# Airport Very slow transfer rate: info?



## fastmanPro (Apr 24, 2008)

Hi

I bought the new macbook pro 2.4Ghz with OSX 10.5.2.

When I was transferring files from my iMac via airport (I have a wireless router) I noticed that the transfer rate was horrible. I had to connect via cable to transfer the files (20-30GB).

I search google looking for some solution for this problem and I found that I was not alone... and that it is related with this particular version of OSX (10.5.2). 

http://www.macosxhints.com/article.php?story=20080305053403936

I found this thread that offers a possible solution and explanation to the problem. Unfortunately that didn't work for me.... Does anyone has any more info about this issue ? I'm getting tired of using my cable... 

Thanks!


----------



## ElDiabloConCaca (Apr 24, 2008)

When you say "the transfer rate was horrible", what do you mean by "horrible?"

With a wireless connection, even with an 802.11n router and clients, I wouldn't expect to see a transfer rate faster than about 5 to 10MB/sec, and that's being generous.

Connecting via a cable, for the time being, will ALWAYS be much, much faster than a wireless connection.  Wireless networking, even in the year 2008 (where the hell is my flying car, by the way?!), is still considered "slow."  It's not an acceptable medium for which to transfer very large files, unless you're blessed with patience.


----------



## aicul (Apr 27, 2008)

I see this intermittedly on my Macs as well. 

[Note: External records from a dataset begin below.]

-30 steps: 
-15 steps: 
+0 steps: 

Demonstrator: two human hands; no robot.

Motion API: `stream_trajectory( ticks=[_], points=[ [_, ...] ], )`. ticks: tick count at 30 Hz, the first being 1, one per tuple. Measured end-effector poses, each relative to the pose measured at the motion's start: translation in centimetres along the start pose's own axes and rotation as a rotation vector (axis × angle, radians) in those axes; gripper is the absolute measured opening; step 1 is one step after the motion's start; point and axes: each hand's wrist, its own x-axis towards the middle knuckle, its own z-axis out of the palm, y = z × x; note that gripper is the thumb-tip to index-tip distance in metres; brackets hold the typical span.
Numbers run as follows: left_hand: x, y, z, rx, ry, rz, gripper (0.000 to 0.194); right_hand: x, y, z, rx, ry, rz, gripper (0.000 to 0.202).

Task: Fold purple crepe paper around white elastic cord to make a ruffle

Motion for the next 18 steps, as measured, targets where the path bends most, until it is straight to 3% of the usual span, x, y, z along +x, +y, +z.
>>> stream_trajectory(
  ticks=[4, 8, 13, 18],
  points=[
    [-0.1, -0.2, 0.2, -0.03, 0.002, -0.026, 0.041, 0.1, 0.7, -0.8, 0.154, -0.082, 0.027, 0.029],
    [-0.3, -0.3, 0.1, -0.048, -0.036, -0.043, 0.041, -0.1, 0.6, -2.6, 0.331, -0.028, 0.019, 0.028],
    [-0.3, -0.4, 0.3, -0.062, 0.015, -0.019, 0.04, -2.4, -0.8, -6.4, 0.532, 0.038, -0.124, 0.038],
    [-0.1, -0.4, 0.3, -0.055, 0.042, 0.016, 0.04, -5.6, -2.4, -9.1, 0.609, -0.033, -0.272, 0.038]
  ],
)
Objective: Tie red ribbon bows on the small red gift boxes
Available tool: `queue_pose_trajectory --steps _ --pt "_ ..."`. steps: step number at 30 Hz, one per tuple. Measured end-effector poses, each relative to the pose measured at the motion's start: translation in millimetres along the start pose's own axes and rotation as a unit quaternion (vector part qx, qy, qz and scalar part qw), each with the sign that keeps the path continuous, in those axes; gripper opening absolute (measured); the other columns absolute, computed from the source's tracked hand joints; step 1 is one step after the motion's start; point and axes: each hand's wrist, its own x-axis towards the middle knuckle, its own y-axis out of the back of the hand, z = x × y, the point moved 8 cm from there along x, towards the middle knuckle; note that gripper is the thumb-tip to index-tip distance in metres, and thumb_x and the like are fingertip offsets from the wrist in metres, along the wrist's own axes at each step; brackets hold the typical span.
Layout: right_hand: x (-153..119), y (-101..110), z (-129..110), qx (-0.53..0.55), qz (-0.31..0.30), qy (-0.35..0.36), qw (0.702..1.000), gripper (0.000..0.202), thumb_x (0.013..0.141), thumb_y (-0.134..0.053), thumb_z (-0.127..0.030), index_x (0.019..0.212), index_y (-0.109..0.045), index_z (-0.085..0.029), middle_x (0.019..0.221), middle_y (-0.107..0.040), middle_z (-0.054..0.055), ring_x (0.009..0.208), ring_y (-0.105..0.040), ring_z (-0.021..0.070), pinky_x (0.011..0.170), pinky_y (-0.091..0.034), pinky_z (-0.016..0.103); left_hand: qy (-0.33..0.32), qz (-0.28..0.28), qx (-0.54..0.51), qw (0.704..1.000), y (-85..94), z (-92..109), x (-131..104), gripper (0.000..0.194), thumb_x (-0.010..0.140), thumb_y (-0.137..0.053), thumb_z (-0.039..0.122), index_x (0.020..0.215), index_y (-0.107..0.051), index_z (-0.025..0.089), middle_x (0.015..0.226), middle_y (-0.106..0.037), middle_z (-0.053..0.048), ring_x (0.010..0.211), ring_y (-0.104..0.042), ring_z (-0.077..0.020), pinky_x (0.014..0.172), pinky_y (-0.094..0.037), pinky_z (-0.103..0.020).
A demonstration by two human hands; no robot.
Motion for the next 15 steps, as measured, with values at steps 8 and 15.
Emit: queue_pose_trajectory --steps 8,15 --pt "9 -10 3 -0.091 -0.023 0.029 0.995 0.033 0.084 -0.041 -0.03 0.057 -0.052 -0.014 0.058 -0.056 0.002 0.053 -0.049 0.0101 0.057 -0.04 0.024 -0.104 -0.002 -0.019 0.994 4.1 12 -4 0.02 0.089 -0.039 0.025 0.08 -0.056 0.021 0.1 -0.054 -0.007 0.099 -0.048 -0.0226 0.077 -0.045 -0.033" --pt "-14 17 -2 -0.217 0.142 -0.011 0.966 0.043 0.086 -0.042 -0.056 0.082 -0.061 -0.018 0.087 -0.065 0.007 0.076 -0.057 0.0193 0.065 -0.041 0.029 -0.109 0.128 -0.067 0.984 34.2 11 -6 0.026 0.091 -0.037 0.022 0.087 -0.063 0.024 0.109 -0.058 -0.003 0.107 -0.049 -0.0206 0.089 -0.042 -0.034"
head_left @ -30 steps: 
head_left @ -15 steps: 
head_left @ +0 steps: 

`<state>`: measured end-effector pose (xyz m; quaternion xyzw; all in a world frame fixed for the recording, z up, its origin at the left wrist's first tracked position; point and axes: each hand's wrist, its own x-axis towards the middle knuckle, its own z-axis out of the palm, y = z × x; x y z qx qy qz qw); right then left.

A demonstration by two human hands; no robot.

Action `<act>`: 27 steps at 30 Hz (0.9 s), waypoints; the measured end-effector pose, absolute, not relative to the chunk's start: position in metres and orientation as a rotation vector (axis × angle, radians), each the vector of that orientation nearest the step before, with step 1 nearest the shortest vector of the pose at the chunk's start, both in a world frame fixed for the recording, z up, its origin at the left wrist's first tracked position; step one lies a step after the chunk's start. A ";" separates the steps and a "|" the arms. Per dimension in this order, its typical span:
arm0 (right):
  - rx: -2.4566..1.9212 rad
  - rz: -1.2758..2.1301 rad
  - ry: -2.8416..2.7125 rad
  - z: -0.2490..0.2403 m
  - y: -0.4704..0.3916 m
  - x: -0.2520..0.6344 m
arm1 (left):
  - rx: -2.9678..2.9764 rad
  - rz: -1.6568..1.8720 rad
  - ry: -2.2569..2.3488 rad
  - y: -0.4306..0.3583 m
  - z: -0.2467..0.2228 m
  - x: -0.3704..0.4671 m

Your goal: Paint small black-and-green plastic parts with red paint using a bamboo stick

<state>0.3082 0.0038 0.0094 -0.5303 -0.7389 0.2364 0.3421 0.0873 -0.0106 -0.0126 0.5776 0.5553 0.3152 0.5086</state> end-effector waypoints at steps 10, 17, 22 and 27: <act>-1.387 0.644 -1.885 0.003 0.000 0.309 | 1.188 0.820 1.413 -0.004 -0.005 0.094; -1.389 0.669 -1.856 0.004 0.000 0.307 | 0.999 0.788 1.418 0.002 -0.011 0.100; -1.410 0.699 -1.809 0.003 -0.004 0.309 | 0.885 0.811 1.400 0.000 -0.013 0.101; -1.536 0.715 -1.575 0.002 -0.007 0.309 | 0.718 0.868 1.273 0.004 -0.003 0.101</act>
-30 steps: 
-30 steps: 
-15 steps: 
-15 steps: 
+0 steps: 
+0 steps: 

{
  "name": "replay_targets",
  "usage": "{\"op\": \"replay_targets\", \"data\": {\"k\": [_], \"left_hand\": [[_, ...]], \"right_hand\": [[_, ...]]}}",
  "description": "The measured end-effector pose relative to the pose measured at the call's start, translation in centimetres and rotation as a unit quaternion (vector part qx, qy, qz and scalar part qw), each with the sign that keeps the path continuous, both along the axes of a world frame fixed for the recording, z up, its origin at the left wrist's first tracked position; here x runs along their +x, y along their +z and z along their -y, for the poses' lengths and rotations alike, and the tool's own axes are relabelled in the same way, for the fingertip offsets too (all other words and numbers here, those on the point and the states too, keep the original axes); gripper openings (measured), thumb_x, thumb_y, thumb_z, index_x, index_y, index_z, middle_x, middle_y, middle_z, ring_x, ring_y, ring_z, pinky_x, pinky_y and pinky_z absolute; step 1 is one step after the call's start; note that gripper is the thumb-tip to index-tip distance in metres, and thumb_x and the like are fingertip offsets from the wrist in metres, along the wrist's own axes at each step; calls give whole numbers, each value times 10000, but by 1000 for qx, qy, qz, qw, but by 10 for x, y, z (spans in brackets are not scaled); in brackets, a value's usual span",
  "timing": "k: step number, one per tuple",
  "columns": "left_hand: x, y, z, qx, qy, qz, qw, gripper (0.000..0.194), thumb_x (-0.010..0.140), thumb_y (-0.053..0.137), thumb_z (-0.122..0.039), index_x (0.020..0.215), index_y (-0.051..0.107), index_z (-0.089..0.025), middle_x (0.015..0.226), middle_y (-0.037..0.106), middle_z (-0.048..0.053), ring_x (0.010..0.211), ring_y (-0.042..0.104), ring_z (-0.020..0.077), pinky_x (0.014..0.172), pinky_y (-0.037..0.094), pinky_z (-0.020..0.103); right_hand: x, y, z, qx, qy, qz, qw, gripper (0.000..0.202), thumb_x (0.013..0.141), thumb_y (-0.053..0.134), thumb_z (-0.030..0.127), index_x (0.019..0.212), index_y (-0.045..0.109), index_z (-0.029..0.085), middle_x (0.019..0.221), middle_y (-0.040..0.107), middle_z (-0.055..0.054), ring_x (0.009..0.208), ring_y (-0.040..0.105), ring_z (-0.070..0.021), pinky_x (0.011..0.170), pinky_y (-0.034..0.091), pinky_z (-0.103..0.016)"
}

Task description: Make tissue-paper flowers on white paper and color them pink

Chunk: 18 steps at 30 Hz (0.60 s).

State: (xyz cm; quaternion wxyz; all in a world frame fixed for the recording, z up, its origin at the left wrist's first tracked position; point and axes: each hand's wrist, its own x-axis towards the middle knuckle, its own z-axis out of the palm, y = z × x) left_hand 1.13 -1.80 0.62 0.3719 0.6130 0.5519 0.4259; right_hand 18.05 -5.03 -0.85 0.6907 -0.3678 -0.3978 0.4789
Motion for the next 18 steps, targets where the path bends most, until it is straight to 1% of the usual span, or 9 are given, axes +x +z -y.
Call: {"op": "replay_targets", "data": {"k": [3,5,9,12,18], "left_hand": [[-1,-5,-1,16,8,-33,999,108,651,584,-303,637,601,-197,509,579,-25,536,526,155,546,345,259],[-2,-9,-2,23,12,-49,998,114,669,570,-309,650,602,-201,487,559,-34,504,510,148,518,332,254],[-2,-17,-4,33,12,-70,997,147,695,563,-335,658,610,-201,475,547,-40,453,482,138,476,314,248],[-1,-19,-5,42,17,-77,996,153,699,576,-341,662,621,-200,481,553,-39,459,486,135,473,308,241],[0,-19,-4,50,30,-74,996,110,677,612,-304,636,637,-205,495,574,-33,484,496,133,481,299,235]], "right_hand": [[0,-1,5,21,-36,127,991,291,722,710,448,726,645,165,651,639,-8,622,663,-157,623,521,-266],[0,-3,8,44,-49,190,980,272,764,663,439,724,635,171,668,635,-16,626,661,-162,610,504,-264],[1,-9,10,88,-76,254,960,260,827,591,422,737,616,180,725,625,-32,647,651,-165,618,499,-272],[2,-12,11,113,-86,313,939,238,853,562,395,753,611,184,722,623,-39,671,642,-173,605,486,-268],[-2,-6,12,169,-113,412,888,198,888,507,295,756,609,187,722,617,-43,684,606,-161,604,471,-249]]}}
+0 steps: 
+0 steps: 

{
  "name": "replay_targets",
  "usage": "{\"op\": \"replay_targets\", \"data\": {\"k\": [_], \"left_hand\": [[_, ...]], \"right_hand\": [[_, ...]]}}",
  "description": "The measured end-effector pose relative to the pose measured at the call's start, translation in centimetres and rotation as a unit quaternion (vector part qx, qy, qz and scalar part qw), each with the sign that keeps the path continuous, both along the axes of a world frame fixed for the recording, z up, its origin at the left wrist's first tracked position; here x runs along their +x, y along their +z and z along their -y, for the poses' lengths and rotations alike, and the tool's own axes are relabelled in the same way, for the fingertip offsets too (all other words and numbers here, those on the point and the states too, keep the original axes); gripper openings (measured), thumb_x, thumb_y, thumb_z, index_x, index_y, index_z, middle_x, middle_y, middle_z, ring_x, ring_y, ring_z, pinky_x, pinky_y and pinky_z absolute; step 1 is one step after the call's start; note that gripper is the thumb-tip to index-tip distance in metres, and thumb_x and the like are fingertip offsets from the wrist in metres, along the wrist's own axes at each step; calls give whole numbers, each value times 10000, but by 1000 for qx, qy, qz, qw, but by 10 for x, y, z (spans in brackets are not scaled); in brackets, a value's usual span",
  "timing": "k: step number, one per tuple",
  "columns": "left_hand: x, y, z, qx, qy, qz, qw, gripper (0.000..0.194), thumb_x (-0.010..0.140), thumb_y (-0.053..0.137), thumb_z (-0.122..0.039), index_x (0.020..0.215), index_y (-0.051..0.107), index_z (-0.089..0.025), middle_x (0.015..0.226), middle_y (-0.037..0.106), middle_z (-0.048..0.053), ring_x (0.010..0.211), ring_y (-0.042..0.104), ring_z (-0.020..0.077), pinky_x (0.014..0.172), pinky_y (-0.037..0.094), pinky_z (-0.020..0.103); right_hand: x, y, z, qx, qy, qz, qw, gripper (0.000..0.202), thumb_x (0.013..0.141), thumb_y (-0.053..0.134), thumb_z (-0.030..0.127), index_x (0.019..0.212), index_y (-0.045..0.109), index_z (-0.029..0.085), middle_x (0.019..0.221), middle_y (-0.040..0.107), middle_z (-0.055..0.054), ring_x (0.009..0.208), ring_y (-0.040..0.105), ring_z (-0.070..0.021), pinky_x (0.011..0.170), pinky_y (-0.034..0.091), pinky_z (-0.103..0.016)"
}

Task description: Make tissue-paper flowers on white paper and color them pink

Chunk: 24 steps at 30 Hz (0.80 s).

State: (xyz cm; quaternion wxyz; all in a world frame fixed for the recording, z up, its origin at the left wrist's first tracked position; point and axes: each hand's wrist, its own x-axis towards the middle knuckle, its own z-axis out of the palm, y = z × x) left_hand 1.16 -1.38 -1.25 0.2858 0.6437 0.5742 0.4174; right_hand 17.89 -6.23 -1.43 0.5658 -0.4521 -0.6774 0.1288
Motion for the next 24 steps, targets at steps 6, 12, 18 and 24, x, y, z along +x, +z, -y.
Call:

I have not found a solution appart from making sure I initiate the connection between two Macs using the emitter mac (ie emitter: from mac A to B, connect to B from A then push the file from A INSTEAD OF from mac A to B, connect to A from B then pull the copy of the file to B)


----------



## fastmanPro (Apr 29, 2008)

When I said "horrible tranfer" I meant 1MB/s MAX!! It's so slow... and I know is slow... because I have also a iMAC 2.16Ghz with 10.4.11 and works fine... with a great transfer rate. Damn it...


----------